Edit 2: The following is what I got after doing some research. Feel free to correct me.
CUDA will create one context for each host thread. This context will keep information such as what portion of memory (pre allocated memory or dynamically allocated memory) has been reserved for this application so that other application can not write to it. When this application terminates (not kernel) , this portion of memory will be released.
CUDA memory is maintained by a link list. When an application needs to allocate memory, it will go through this link list to see if there is continuous memory chunk available for allocation. If it fails to find such a chunk, a "out of memory" error will report to the users even though the total available memory size is greater than the requested memory. And that is the problem related to memory fragmentation.
cuMemGetInfo will tell you how much memory is free, but not necessarily how much memory you can allocate in a maximum allocation due to memory fragmentation.
On Vista platform (WDDM), GPU memory virtualization is possible. That is, multiple applications can allocate almost the whole GPU memory and WDDM will manage swapping data back to main memory.
New questions:
1. If the memory reserved in the context will be fully released after the application has been terminated, memory fragmentation should not exist. There must be some kind of data left in the memory.
2. Is there any way to restructure the GPU memory ?
The device memory available to your code at runtime is basically calculated as
Free memory = total memory
- display driver reservations
- CUDA driver reservations
- CUDA context static allocations (local memory, constant memory, device code)
- CUDA context runtime heap (in kernel allocations, recursive call stack, printf buffer, only on Fermi and newer GPUs)
- CUDA context user allocations (global memory, textures)
if you are getting an out of memory message, then it is likely that one or more of the first three items is consuming most of the GPU memory before your user code ever tries to get memory in the GPU. If, as you have indicated, you are not running on a display GPU, then the context static allocations are the most likely source of your problem.
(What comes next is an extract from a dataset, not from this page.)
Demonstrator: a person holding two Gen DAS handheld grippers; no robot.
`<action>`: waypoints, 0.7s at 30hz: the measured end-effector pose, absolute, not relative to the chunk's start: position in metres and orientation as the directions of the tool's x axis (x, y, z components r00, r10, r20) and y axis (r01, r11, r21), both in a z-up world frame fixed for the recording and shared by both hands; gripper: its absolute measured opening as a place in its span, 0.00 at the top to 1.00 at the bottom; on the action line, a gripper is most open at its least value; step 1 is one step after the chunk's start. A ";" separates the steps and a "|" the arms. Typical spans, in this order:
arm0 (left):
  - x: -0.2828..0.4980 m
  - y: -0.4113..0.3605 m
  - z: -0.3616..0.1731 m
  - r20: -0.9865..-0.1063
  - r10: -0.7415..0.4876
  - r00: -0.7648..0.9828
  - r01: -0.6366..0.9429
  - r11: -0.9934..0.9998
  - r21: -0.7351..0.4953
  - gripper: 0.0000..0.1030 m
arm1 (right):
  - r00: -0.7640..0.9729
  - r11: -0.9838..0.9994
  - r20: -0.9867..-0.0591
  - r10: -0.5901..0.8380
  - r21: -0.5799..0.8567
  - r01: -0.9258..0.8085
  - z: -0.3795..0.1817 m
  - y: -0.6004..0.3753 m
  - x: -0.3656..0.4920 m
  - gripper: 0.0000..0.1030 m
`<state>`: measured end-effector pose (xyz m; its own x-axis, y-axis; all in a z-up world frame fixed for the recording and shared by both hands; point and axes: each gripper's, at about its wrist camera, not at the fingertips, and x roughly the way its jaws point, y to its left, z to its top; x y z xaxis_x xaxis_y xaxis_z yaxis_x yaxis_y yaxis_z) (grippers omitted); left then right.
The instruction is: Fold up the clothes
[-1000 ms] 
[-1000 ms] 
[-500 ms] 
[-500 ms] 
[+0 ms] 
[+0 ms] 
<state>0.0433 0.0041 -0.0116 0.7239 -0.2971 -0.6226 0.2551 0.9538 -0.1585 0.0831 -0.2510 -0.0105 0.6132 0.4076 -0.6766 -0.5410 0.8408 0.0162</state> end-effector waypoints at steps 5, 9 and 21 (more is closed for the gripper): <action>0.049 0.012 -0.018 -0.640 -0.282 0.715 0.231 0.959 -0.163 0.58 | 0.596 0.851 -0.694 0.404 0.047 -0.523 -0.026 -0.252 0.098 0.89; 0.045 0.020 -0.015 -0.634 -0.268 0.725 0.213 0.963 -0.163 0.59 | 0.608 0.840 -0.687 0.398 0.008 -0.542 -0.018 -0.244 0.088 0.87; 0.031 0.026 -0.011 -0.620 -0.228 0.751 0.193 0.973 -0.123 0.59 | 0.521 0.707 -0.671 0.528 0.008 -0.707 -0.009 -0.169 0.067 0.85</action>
CUDA works by pre-allocating all the memory a context requires at the time the context is established on the device. There are a lot of things which get allocated to support a context, but the single biggest consumer in a context is local memory. The runtime must reserve the maximum amount of local memory which any kernel in a context will consume for the maximum number of threads which each multiprocessor can run simultaneously, for each multiprocess on the device. This can run into hundreds of Mb of memory if a local memory heavy kernel is loaded on a device with a lot of multiprocessors.
The best way to see what might be going on is to write a host program with no device code which establishes a context and calls cudaMemGetInfo. That will show you how much memory the device has with the minimal context overhead on it. Then run you problematic code, adding the same cudaMemGetInfo call before the first cudaMalloc call that will then give you the amount of memory your context is using. That might let you get a handle of where the memory is going. It is very unlikely that fragmentation is the problem if you are getting failure on the first cudaMalloc call.
GPU off-chip memory is separated in global, local and constant memory. This three memory types are a virtual memory concept. Global memory is free for all threads, local is just for one thread only (mostly used for register spilling) and constant memory is cached global memory (writable only from host code). Have a look at 5.3.2 from the CUDA C Programming Guide.
EDIT: removed
Memory allocated via cudaMalloc does never overlap. For the memory a kernel allocates during runtime should be enough memory available. If you are out of memory and try to start a kernel (only a guess from me) you should get the "unknown error" error message. The driver than was unable to start and/or executes the kernel.